2014-10-22 Thread David Goulet
On 22 Oct (16:29:28), intrigeri wrote:
 Hi,
 
 David Goulet wrote (22 Oct 2014 13:22:14 GMT) :
  Yes. That means torsocks detected that the torified process received an
  inet socket from an other process using the fd passing feature of Unix
  socket thus stopped everything since it can't torify that socket.
 
 Thanks for the explanation :)
 
  I thought about a middle groud of simply denying the call and returning
  an error but still printing an error.
 
  Let me know if you would be open to try that. I can provide a trivial
  patch quickly for testing.
 
 I'm not sure what would be best for user experience.
 
 The problem with aborting the torsocks'ified application altogether is
 that it can result in data loss -- right? If that's the case, then
 this bug is actually release critical, and indeed the way you're
 suggesting seems to be the way to go. In order to have it in Jessie
 without needing to go through the unblock request process, we would
 have to upload a fix in the next 2 days.
 
 OTOH, merely returning+printing an error could be confusing, if the
 application is poorly written and doesn't check the return value.
 I guess that's someone else's problemâ„¢, but actually we have to care
 a little bit, and I've no idea how widespread such problems can be in
 the real world.

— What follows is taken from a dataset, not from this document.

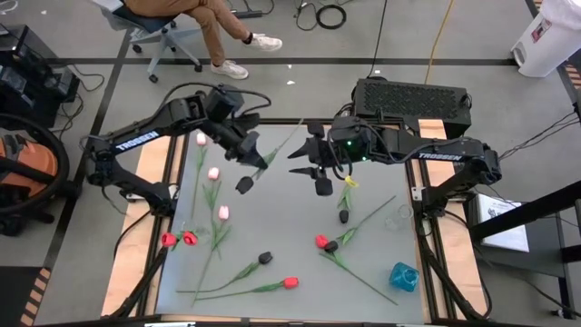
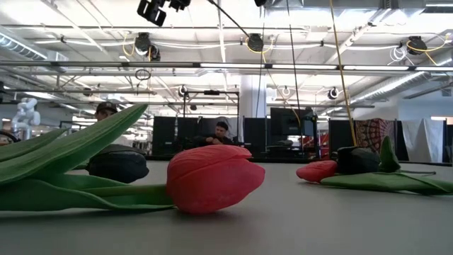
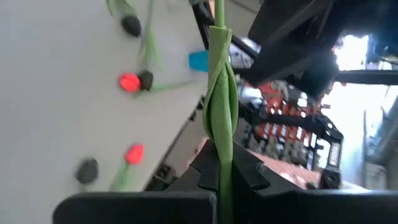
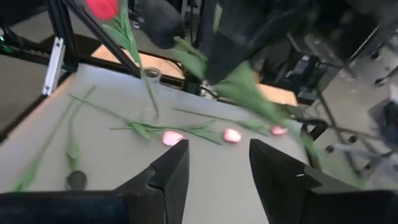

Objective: Sort flowers into vase by color
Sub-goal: Put the top left black tulip into the right transparent vase

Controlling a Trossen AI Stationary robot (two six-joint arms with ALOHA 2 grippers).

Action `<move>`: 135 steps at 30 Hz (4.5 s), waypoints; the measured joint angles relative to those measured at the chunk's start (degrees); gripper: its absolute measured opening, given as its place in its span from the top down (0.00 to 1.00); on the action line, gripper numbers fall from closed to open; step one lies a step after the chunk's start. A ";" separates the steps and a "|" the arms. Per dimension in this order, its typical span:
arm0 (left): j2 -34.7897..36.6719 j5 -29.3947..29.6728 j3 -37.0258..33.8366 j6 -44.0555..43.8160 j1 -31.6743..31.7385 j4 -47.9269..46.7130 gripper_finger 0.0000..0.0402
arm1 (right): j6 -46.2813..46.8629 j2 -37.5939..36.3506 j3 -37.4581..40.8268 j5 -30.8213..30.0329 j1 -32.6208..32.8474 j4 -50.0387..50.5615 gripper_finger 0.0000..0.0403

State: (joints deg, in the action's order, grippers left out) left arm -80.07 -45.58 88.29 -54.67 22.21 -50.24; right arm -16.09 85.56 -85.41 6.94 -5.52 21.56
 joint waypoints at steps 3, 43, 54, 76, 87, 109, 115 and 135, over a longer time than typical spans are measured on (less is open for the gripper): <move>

Any idea?

Poor code is *very* widespread in the world unfortunately... However,
application using fd passing are usually a bit more resilient since it's
not a trivial feature to use and many errors are possible!

I think that once we detect FD passing (if inet), we could stop it,
close the passed socket and return something like EACCESS. This is not
documented in the man page unfortunately but Linux LSM return that error
code if denied (I just confirmed with the kernel code) so I think it
would be a good alternative.

In a nutshell, cleanup the received socket and return EACCESS?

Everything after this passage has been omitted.